# Correlation

In [None]:
import matplotlib.pyplot as plt
from sklearn.preprocessing import StandardScaler
import pandas as pd
import numpy as np

In [None]:
nations_data = pd.read_csv("preprocessed_nations_data.csv")
numerical_data = nations_data.select_dtypes(include=[np.float64])
scaler = StandardScaler()
scaled_data = pd.DataFrame()
scaled_data[numerical_data.columns] = scaler.fit_transform(numerical_data)
scaled_data.describe()

## Looking at Dependencies

### Birth Rate vs.

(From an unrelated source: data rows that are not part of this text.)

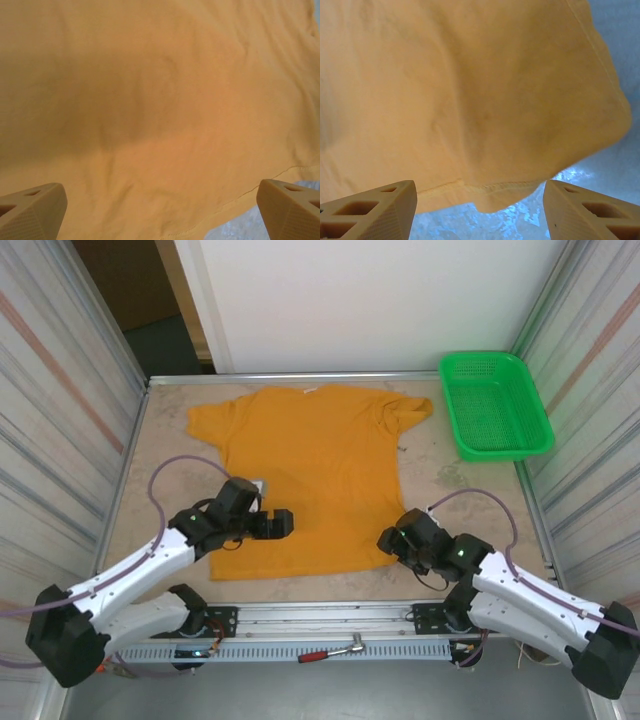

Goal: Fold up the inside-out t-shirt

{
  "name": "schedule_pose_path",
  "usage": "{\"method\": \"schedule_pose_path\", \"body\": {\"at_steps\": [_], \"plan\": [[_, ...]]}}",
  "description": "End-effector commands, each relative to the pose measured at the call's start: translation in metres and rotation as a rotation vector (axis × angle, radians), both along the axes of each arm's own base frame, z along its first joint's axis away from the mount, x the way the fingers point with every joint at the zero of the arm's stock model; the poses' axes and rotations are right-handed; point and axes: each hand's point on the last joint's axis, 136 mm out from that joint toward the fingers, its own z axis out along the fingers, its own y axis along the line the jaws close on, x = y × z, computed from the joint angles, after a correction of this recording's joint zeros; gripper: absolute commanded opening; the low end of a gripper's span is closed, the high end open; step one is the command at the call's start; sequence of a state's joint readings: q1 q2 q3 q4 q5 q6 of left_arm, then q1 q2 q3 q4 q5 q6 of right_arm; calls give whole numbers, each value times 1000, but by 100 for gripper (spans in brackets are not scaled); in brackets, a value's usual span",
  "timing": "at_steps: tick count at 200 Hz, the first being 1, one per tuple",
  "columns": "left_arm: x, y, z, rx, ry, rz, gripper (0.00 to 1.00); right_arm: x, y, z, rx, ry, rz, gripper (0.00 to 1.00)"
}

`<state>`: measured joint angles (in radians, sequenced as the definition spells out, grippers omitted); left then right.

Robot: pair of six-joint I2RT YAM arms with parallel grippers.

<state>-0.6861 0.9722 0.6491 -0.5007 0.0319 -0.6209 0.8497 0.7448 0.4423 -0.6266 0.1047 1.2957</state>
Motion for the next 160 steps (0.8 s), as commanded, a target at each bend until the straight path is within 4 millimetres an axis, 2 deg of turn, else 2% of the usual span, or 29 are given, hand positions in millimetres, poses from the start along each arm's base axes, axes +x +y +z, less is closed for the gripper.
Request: {"method": "schedule_pose_path", "body": {"at_steps": [1,43,66,84,109,160], "plan": [[3,11,1,16,-23,72,98,-5,-5,-11,-8,29,-74,67],[13,2,8,30,-27,50,98,2,18,-19,2,27,-54,65],[16,-5,10,26,-29,35,98,6,25,-18,-9,18,-39,56],[18,-8,10,31,-31,25,98,6,25,-17,-15,12,-38,39],[18,-8,7,42,-32,12,98,8,20,-7,-14,-13,-47,0],[7,-11,7,122,-89,-108,98,10,16,37,46,-99,-39,0]]}}
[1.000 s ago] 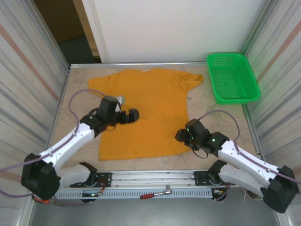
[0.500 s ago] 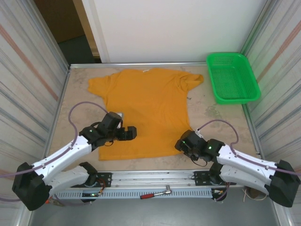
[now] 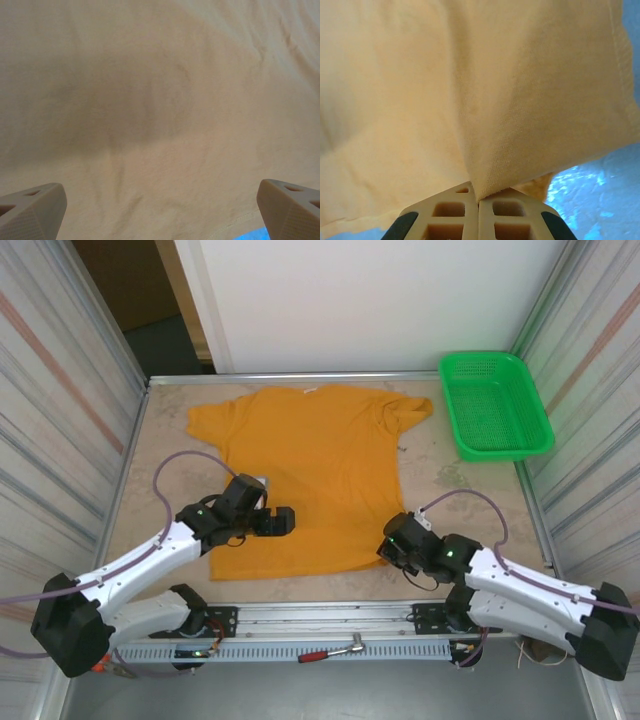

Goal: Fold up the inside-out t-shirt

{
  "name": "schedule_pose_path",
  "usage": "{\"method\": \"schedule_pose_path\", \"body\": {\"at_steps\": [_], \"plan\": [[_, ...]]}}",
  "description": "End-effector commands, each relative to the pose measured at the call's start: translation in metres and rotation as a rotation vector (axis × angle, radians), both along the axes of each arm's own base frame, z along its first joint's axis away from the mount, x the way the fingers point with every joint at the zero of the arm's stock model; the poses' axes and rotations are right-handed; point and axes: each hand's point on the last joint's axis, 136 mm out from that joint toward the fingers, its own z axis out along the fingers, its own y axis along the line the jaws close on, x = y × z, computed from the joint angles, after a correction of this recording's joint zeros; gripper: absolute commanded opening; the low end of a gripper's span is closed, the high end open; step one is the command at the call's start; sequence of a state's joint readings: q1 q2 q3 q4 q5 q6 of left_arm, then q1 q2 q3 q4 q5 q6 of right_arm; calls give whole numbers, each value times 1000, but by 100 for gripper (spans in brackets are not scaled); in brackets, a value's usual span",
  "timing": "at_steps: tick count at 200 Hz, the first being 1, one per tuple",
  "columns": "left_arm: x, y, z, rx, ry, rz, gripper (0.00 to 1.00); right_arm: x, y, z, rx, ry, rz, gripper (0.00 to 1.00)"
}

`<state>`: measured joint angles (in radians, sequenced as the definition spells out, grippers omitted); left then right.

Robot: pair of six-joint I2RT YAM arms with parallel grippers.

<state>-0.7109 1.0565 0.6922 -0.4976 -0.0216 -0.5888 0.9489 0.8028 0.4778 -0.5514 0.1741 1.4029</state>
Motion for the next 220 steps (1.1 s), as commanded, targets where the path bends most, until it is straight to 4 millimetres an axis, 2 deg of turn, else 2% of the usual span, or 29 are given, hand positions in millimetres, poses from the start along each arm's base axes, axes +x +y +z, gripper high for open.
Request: {"method": "schedule_pose_path", "body": {"at_steps": [1,25,47,87,131,164,187,220], "plan": [[-3,-7,11,52,-78,-98,98,4,-8,24,-7,-59,-13,0],[-14,-27,16,84,-171,-223,99,9,-7,44,28,-111,-18,0],[-22,-50,18,101,-267,-313,99,12,-7,53,42,-126,-22,0],[-34,-106,26,108,-453,-446,99,17,-7,57,57,-131,-31,0],[-51,-165,17,169,-564,-579,99,22,-5,62,87,-141,-36,0],[-45,-181,9,296,-660,-543,99,24,-2,67,102,-151,-34,0],[-32,-179,1,398,-687,-484,99,24,-2,71,114,-159,-36,0],[-25,-176,-14,480,-701,-458,99,23,-4,74,131,-171,-45,0]]}}
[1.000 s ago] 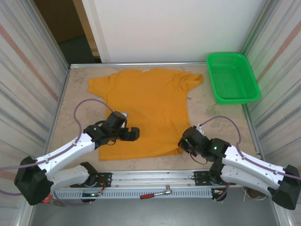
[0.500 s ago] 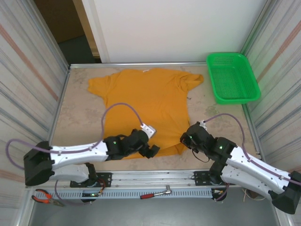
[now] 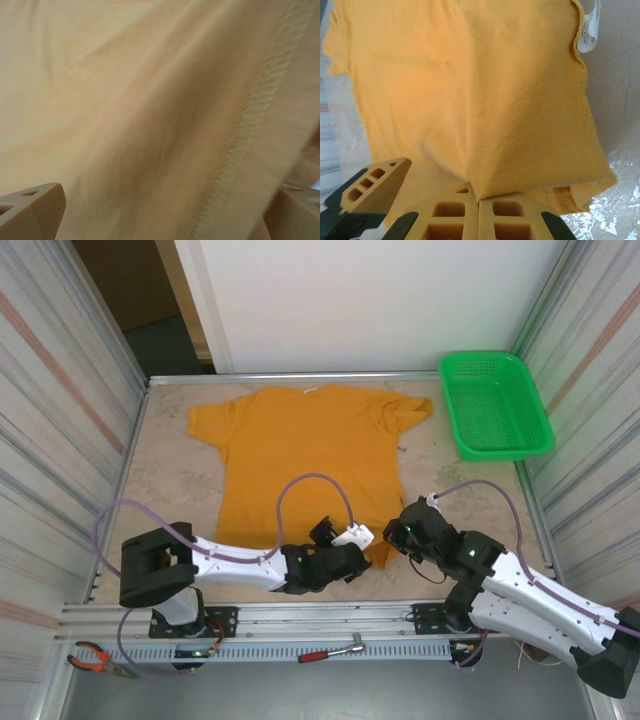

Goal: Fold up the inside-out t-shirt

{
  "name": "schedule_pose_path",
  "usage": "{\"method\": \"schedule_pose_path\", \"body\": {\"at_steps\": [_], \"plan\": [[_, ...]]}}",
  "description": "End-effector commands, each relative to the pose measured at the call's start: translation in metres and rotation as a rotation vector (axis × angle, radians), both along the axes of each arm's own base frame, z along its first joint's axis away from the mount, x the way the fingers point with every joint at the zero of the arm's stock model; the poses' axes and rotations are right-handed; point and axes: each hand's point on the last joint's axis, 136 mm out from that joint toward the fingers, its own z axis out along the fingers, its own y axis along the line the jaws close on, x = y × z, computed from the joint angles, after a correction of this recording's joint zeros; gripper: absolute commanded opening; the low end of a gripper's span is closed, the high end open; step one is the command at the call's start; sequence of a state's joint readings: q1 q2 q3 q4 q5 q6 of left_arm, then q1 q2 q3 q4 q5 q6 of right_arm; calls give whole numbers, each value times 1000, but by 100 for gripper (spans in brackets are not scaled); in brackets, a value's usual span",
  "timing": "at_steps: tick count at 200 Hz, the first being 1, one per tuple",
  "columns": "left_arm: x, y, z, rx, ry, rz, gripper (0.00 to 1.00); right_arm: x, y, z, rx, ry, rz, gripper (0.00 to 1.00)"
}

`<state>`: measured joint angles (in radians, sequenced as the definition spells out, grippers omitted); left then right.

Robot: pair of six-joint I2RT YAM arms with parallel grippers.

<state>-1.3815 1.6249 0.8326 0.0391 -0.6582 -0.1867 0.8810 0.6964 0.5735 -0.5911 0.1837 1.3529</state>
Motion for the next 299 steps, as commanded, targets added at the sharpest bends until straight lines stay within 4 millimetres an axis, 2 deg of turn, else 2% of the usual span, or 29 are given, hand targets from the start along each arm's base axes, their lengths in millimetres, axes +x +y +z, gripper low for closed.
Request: {"method": "schedule_pose_path", "body": {"at_steps": [1,30,46,54,69,80,96,113,118,126,141,155,177,201,210,243,256,273,299], "plan": [[16,5,10,28,-110,84,99,5,0,19,33,-48,-9,0],[29,31,7,121,-191,210,99,5,0,21,43,-53,-14,0],[31,50,7,161,-212,262,90,5,-1,19,38,-50,-15,0],[31,56,8,164,-204,261,74,5,-1,19,40,-50,-15,0],[26,55,17,140,-176,210,24,6,-1,17,36,-49,-16,0],[22,48,28,111,-139,137,0,7,0,15,37,-52,-11,0],[20,42,52,55,-55,59,0,11,4,16,43,-73,16,0],[23,43,79,-23,59,4,0,12,7,21,61,-103,47,28],[24,44,87,-42,92,-9,0,12,9,25,77,-120,59,32],[28,48,98,-64,134,-12,0,9,13,30,111,-144,82,33],[34,54,117,-88,177,-17,0,0,25,38,201,-191,140,30],[37,58,128,-92,210,-22,0,-12,45,42,292,-240,203,25],[40,60,135,-73,231,-24,0,-32,84,39,408,-296,267,15],[41,59,136,-44,254,-14,0,-46,132,42,448,-315,298,0],[41,58,138,-38,261,-14,0,-49,150,42,481,-294,279,0],[39,55,152,-17,283,-36,0,-49,201,4,675,-133,131,0],[38,54,158,-13,297,-47,0,-46,220,-4,739,-115,102,0],[35,53,165,-8,304,-67,0,-38,231,-14,779,-121,55,0],[27,56,175,-13,313,-98,0,-18,224,-35,759,-128,-25,0]]}}
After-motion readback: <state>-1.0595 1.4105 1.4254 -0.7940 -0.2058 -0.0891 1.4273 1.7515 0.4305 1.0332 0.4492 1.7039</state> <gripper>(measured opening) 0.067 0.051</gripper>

Neonatal Mortality Rate

#### Variance
Variance can be used to measure the scatter of a single feature

In [None]:
data_sample = scaled_data.sample(frac=0.01, replace=False, random_state=1)
calculation_sample = data_sample.sample(n=6, random_state=1)
arbitrary_y_data = np.linspace(0, 1, num=len(data_sample))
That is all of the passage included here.